» Task requirements:
Look through the material and copy each line holding "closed".

··· Data ···

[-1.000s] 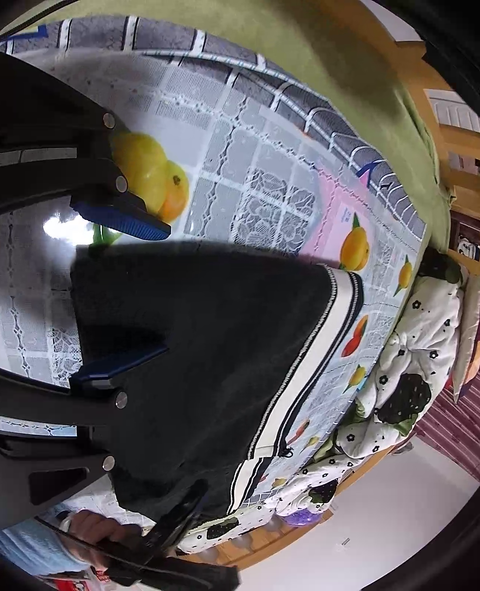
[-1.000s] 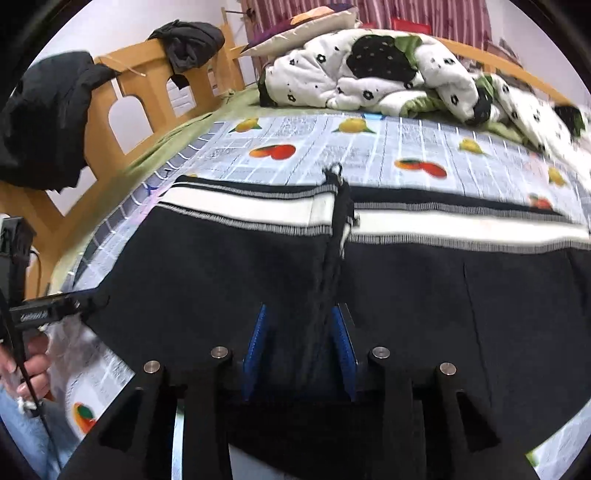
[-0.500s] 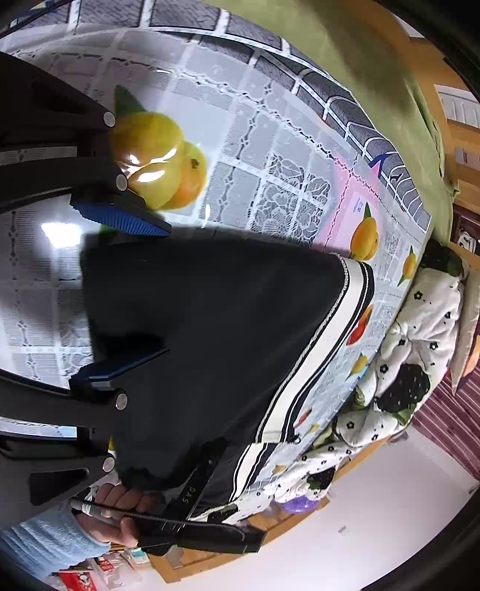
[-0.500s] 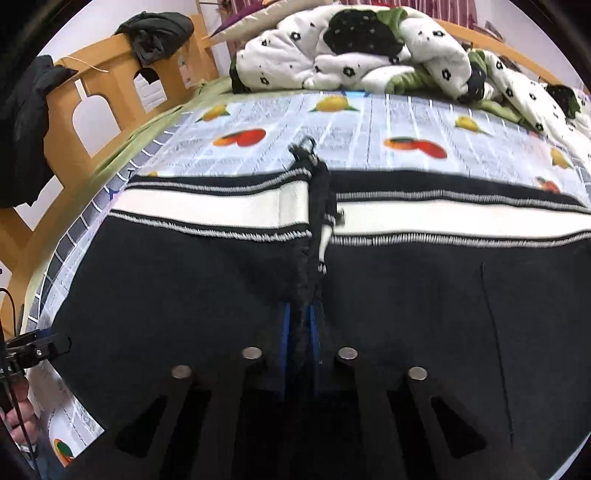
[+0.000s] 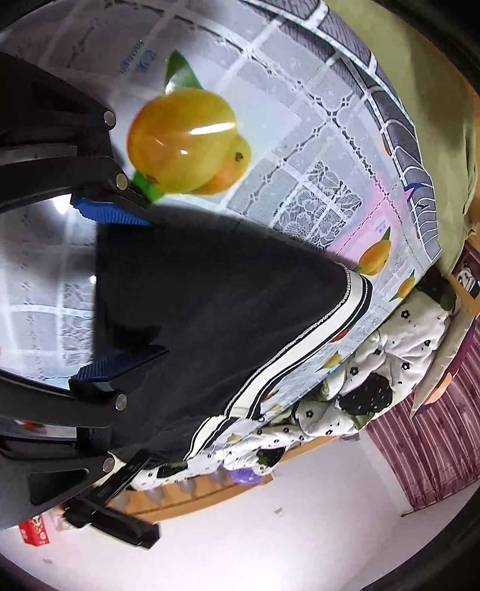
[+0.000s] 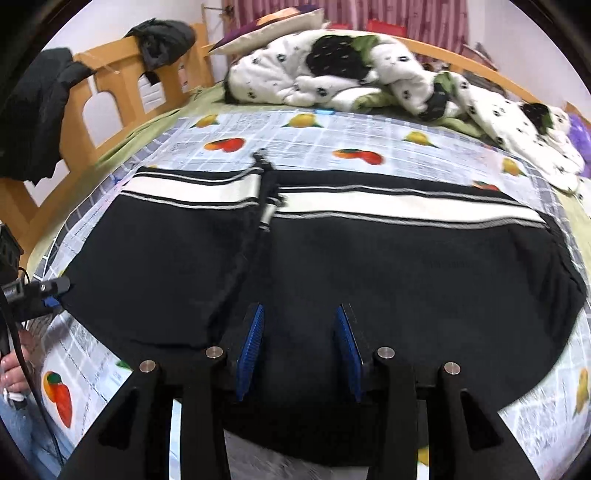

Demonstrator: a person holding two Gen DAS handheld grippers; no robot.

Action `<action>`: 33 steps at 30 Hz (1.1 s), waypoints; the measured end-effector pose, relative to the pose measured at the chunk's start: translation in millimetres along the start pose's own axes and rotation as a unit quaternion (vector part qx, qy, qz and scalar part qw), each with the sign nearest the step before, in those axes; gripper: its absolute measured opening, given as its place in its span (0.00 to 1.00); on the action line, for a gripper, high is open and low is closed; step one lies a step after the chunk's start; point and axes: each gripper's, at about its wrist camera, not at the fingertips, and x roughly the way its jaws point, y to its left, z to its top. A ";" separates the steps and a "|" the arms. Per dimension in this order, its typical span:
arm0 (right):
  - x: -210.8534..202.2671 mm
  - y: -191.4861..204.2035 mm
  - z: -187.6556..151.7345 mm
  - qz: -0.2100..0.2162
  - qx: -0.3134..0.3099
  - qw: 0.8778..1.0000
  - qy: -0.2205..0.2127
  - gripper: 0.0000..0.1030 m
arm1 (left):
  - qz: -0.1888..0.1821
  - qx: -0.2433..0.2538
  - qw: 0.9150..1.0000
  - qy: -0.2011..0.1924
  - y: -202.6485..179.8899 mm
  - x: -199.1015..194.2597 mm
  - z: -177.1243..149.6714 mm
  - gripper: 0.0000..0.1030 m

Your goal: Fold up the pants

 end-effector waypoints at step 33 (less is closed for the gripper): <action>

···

» Response box:
Action `<action>`: 33 steps at 30 Hz (1.1 s), waypoints; the measured end-effector pose, relative to the pose measured at the chunk's start: translation in millimetres along the start pose's own axes and rotation as a unit quaternion (vector part qx, qy, qz and scalar part qw), each with the sign nearest the step before, in those axes; gripper: its absolute measured opening, given as its place in its span (0.00 to 1.00); on the action line, for a gripper, high is open and low is closed; step one lies a step after the chunk's start; point and axes: each gripper's, at about its wrist camera, not at the fingertips, and x roughly the way its jaws point, y to its left, z to its top. A ";" separates the steps and a "|" the arms. Per dimension in this order, its typical span:
 end-effector waypoints at step 33 (less is closed for the gripper): <action>

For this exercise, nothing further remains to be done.